→ WHAT TO DO:
For this exercise, return only the lines in the records below from the one holding "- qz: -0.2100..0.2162" through the one holding "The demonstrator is", including both, exactly as they appear and without pictures.

[Collection entries]
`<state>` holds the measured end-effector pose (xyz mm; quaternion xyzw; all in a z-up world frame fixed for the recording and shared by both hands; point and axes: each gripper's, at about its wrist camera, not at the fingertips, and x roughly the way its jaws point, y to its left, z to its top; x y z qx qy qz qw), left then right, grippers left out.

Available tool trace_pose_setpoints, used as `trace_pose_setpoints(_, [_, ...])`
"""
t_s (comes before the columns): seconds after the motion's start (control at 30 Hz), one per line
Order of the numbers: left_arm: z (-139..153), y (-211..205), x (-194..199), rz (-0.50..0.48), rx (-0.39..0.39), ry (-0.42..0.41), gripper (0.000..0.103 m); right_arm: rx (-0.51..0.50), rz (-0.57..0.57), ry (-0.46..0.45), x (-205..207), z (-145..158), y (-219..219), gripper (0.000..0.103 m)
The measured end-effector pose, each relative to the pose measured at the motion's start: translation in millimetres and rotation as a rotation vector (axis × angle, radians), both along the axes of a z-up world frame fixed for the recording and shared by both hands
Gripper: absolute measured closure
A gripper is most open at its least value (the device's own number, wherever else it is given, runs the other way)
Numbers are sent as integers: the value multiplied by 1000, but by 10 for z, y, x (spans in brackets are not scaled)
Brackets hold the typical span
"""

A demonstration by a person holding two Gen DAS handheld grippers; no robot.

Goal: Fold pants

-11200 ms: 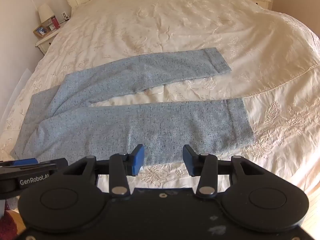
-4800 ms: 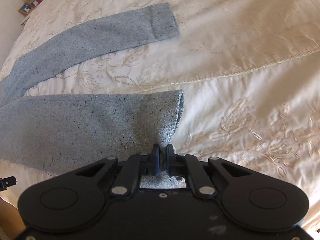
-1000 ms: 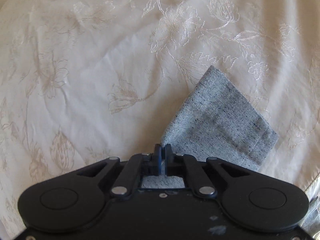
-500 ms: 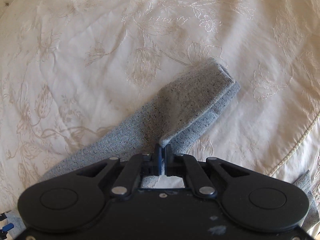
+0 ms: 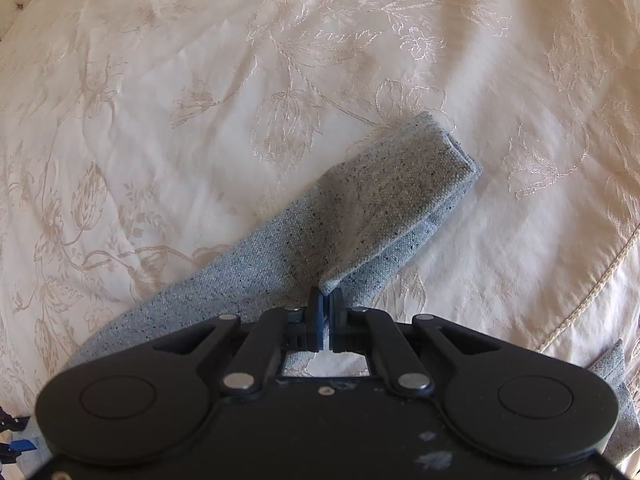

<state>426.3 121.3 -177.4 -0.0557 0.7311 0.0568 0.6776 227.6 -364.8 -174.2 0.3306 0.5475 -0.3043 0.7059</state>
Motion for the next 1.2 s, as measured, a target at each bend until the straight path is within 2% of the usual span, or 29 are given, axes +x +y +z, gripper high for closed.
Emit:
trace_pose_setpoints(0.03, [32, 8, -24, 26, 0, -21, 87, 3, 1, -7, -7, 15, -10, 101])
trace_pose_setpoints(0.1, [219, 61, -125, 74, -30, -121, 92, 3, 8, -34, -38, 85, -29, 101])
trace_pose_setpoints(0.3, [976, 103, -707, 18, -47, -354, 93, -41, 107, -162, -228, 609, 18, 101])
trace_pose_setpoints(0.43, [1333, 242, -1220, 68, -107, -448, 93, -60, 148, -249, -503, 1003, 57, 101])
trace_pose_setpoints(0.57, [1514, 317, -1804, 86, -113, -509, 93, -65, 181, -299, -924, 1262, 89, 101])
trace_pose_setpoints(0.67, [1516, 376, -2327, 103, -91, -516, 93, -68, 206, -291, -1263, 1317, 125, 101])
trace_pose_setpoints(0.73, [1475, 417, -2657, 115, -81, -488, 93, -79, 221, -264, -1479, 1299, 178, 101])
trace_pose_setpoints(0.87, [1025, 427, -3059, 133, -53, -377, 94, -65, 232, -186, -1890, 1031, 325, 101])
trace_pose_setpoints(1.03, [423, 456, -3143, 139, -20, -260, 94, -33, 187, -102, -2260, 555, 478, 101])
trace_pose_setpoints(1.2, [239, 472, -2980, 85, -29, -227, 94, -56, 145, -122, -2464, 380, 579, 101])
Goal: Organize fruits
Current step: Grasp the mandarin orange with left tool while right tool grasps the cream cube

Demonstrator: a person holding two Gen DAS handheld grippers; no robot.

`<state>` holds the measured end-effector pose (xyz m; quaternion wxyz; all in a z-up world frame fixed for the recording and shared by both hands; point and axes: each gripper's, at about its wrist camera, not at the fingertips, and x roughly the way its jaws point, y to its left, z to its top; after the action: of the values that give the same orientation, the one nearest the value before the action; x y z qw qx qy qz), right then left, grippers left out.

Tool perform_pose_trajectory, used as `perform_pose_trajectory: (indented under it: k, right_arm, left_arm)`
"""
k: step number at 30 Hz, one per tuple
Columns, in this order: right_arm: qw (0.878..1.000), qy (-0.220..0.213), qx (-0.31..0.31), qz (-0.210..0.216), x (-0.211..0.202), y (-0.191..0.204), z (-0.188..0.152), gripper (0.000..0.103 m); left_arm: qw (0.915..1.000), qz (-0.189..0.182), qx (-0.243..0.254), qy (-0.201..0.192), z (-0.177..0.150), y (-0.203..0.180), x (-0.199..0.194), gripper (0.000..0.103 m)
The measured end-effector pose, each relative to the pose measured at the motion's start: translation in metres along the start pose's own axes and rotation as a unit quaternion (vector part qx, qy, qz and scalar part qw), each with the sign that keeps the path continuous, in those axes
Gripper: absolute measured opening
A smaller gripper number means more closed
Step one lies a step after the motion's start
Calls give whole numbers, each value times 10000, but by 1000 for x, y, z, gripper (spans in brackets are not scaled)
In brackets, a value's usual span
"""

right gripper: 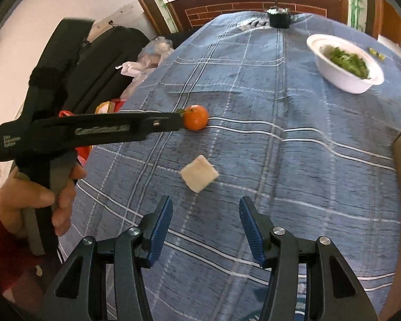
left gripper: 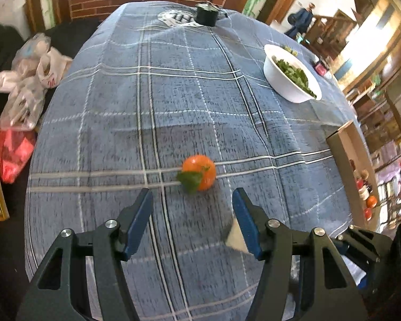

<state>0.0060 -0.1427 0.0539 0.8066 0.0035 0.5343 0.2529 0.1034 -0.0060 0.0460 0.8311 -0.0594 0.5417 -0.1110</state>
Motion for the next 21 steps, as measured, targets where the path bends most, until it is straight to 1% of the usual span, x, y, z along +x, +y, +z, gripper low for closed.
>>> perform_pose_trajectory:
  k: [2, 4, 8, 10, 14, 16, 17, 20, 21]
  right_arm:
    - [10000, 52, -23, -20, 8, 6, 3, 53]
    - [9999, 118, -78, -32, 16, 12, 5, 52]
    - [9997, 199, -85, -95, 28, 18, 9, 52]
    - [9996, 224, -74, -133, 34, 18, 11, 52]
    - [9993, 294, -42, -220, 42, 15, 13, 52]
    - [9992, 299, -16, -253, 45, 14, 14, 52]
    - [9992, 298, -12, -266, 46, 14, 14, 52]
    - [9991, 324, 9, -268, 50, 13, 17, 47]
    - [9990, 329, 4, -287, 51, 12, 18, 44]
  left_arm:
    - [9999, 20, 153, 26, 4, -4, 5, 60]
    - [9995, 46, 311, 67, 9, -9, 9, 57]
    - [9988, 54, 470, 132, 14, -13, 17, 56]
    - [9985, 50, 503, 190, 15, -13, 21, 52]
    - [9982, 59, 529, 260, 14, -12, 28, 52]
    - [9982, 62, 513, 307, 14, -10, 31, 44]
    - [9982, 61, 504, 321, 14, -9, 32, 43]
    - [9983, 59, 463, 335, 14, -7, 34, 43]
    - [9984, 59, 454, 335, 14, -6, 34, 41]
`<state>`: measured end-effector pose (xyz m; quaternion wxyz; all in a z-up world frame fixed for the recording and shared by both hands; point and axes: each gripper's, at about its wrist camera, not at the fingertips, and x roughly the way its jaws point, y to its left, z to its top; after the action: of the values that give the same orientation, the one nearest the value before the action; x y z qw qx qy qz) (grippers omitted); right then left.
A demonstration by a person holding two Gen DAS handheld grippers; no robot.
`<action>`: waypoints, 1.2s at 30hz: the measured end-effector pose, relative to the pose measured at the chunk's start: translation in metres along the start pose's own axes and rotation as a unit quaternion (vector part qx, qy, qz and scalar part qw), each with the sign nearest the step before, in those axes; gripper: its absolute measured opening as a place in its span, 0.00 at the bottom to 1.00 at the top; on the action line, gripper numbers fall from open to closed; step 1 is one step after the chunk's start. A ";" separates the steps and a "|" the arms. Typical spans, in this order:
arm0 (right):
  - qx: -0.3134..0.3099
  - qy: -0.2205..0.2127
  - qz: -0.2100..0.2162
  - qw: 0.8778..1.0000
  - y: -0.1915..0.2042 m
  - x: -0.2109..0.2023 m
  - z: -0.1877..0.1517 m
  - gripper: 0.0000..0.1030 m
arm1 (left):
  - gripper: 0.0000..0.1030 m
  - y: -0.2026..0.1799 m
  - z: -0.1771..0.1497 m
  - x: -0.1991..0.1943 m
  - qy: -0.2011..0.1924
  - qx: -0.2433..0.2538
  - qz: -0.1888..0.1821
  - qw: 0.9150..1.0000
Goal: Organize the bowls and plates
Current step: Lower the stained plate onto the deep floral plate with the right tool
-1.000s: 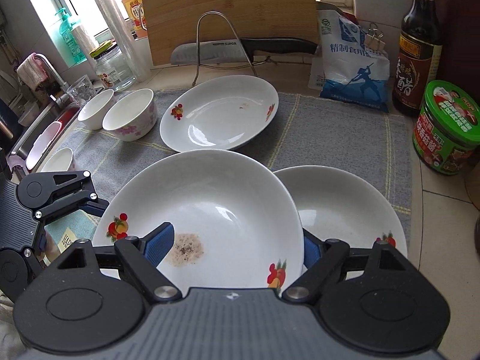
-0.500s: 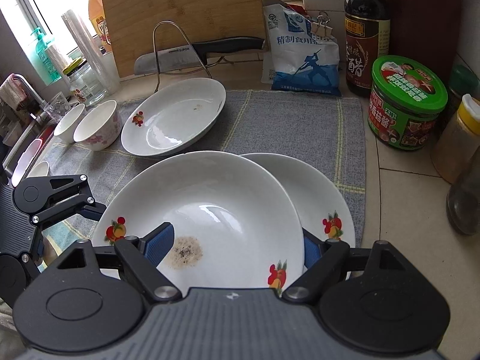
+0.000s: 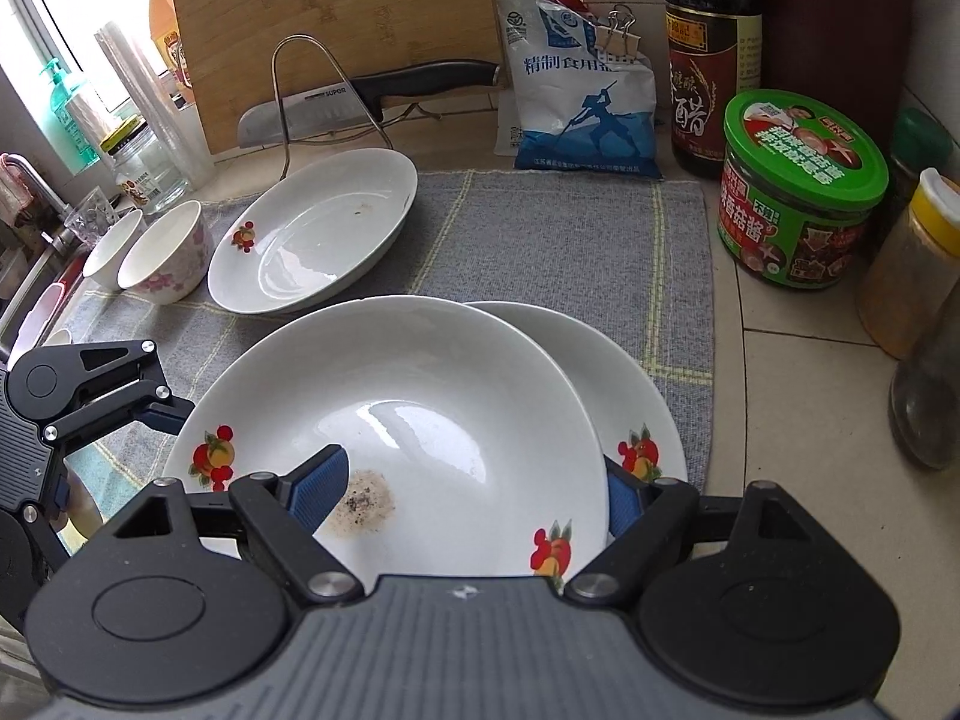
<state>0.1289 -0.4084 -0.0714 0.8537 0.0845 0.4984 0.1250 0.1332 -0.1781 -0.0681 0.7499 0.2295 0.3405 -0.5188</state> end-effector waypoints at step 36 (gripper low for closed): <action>0.050 -0.007 -0.031 0.998 -0.012 -0.023 -0.023 0.86 | 0.89 0.015 0.007 0.022 0.011 0.010 -0.012 1.000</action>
<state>0.0994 -0.4258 -0.0671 0.8552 0.1124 0.5008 0.0724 0.1546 -0.1914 -0.0797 0.7376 0.2381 0.3464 -0.5284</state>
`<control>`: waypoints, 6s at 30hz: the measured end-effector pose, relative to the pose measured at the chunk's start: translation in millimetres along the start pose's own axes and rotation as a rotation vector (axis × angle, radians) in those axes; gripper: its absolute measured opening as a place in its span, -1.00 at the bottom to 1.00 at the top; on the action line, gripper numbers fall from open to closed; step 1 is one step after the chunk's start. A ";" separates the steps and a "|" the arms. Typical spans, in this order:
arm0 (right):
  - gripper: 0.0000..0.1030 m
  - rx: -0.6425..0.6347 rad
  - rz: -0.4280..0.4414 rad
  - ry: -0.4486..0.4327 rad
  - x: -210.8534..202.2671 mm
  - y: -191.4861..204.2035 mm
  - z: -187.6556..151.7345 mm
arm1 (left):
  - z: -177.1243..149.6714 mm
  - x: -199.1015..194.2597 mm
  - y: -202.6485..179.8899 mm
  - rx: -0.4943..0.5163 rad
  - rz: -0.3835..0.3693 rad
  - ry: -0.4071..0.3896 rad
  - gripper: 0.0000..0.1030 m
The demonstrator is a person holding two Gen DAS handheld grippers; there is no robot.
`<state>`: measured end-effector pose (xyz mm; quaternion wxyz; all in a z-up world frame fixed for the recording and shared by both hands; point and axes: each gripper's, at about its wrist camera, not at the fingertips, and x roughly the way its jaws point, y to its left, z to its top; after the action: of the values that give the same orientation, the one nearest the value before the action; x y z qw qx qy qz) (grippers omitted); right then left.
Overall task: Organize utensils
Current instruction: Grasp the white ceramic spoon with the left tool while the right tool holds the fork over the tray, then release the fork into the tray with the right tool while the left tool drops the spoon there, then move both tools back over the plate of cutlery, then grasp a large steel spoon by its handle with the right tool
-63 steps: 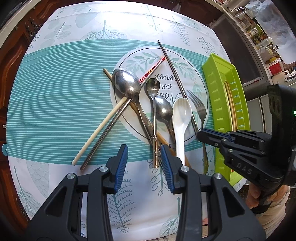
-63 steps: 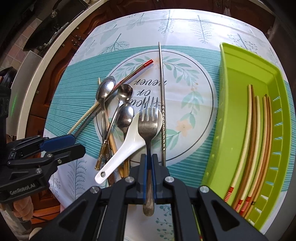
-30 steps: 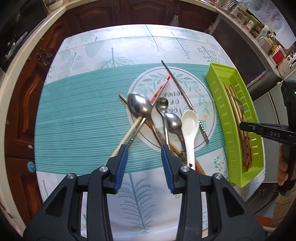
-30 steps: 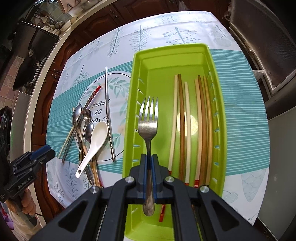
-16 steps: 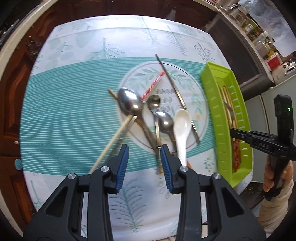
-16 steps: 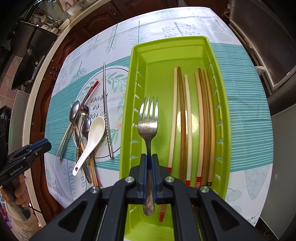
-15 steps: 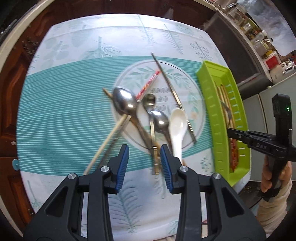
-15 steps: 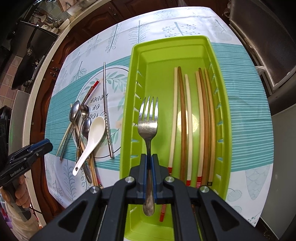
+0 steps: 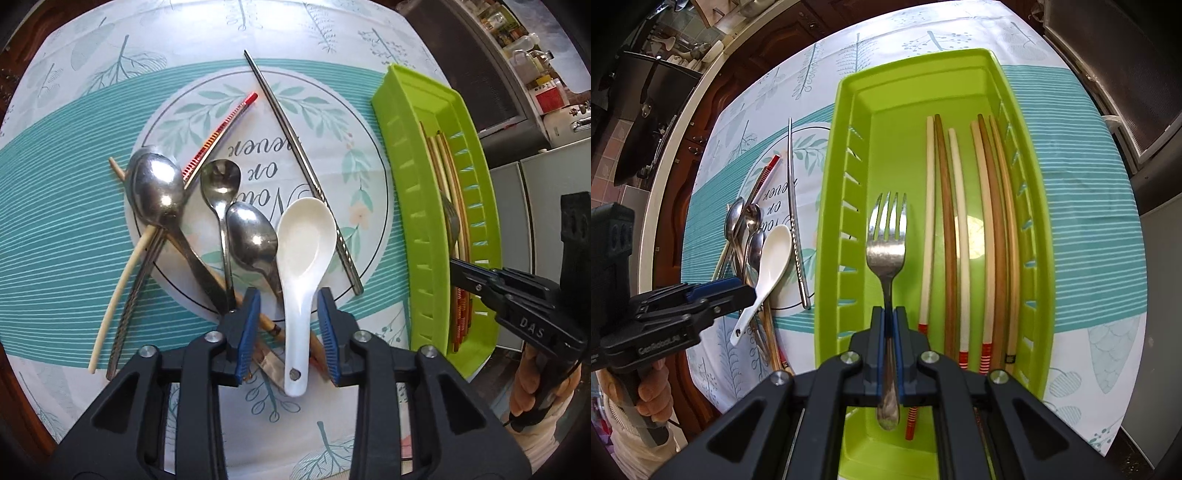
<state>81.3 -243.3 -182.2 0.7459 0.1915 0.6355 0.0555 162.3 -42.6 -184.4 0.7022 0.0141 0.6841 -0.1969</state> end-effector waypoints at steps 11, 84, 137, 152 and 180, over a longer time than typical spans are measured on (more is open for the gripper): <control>-0.92 0.013 0.014 0.002 2.3 -7.3 -1.4 | 1.5 17.8 -12.0 -0.007 0.018 0.016 -0.66; -0.87 0.042 0.060 -0.046 -18.2 -30.3 -15.9 | -37.8 -35.5 -117.0 0.007 0.057 -0.104 -0.90; -0.80 -0.201 0.122 0.063 28.5 149.1 43.6 | -0.6 -33.2 100.4 0.078 0.108 -0.096 -0.52; -0.66 -0.281 0.032 0.145 80.6 184.4 50.7 | -8.2 -36.4 109.6 0.055 0.043 -0.114 -0.52; -0.89 -0.324 -0.046 0.094 94.0 202.4 31.5 | -17.8 -27.9 134.0 0.004 0.031 -0.105 -0.52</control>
<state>161.8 -33.1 -193.5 0.7377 0.0515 0.6565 0.1490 185.3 93.3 -192.1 0.7399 0.0158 0.6457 -0.1879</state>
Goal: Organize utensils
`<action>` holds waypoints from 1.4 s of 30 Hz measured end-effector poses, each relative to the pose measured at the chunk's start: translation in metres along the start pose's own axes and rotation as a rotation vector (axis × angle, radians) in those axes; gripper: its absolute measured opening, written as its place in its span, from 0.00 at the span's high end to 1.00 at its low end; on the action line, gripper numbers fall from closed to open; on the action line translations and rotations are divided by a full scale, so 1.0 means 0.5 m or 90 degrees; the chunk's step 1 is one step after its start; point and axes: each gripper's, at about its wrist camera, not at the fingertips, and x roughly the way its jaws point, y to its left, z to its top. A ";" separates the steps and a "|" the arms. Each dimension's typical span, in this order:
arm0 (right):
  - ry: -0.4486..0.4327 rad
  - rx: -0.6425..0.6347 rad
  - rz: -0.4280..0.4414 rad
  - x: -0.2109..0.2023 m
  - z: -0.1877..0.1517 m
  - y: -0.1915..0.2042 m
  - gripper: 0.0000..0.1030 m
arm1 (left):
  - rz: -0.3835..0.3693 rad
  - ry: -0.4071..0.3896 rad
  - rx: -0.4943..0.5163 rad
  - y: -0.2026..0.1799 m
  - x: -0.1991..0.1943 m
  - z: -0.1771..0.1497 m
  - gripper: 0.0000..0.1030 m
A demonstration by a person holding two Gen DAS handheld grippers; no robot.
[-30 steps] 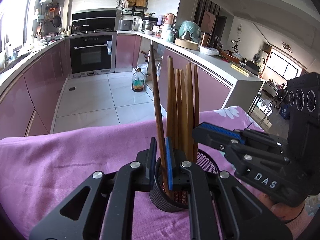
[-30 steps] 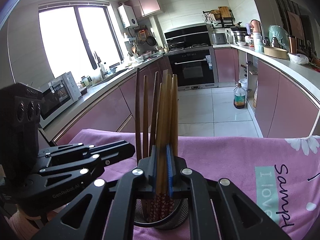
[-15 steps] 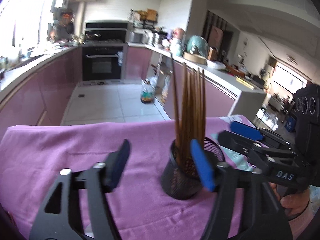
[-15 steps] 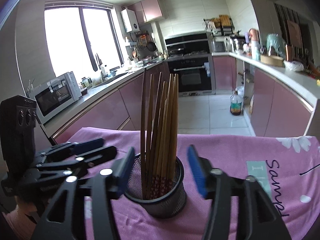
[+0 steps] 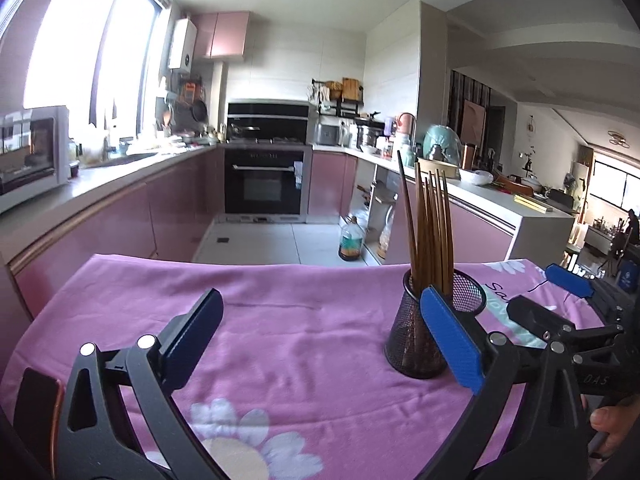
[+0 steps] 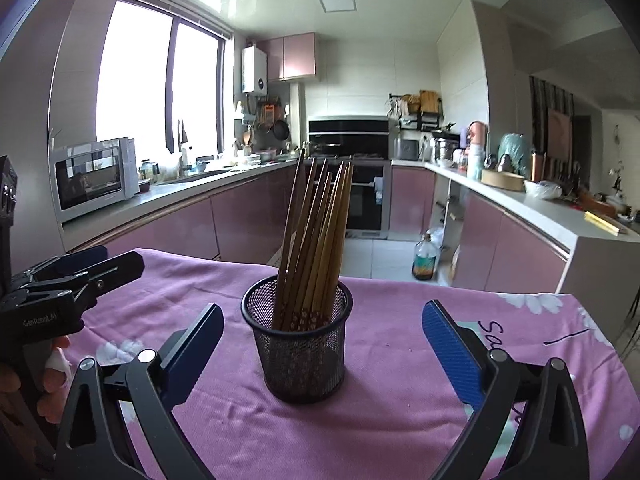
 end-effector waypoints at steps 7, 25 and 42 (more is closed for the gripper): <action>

→ WRITTEN ANSWER:
  - qz: -0.2100..0.2162
  - qw: 0.8778..1.0000
  - y: -0.1915..0.2042 m
  - x: -0.2109..0.2023 m
  - z: -0.1877..0.1517 m
  - gripper: 0.0000..0.1030 m
arm1 (left):
  - gripper: 0.0000..0.1030 m
  - y: -0.2026..0.1799 m
  - z: -0.1771..0.1497 m
  - x: -0.1991..0.1943 m
  - qy: -0.2011..0.1924
  - qx: -0.2433..0.2538
  - qz: -0.1888..0.1821
  - qw: 0.9150..1.0000
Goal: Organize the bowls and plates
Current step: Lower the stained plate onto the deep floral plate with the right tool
-1.000s: 
-0.500s: 
+0.000s: 
<state>0.1289 -0.4084 -0.0714 0.8537 0.0845 0.4984 0.1250 0.1332 -0.1781 -0.0681 0.7499 0.2295 0.3405 -0.5188</state> end-effector waypoints at step 36 (gripper low for closed): <action>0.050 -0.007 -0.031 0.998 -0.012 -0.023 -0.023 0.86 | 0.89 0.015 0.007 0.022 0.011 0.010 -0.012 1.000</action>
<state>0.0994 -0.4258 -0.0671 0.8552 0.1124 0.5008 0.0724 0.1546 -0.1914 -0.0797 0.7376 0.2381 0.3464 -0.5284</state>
`<control>`: waypoints, 6s at 30hz: the measured end-effector pose, relative to the pose measured at the chunk's start: translation in millimetres along the start pose's own axes and rotation as a rotation vector (axis × angle, radians) in those axes; gripper: its absolute measured opening as a place in its span, -1.00 at the bottom to 1.00 at the top; on the action line, gripper numbers fall from open to closed; step 1 is one step after the chunk's start. A ";" separates the steps and a "|" the arms. Typical spans, in this order:
arm0 (right):
  - gripper: 0.0000..0.1030 m
  - rx: -0.6425..0.6347 rad
  - rz: -0.4280..0.4414 rad
  - ry: -0.4486..0.4327 rad
  - x: -210.8534..202.2671 mm
  - y: -191.4861..204.2035 mm
  - z: -187.6556..151.7345 mm
arm1 (left):
  - z: -177.1243..149.6714 mm
  - x: -199.1015..194.2597 mm
  - y: -202.6485..179.8899 mm
  - rx: -0.4943..0.5163 rad
  - rz: -0.3835..0.3693 rad
  - ry: -0.4071..0.3896 rad
  - gripper: 0.0000..0.1030 m
The demonstrator is a person holding two Gen DAS handheld grippers; there is no robot.

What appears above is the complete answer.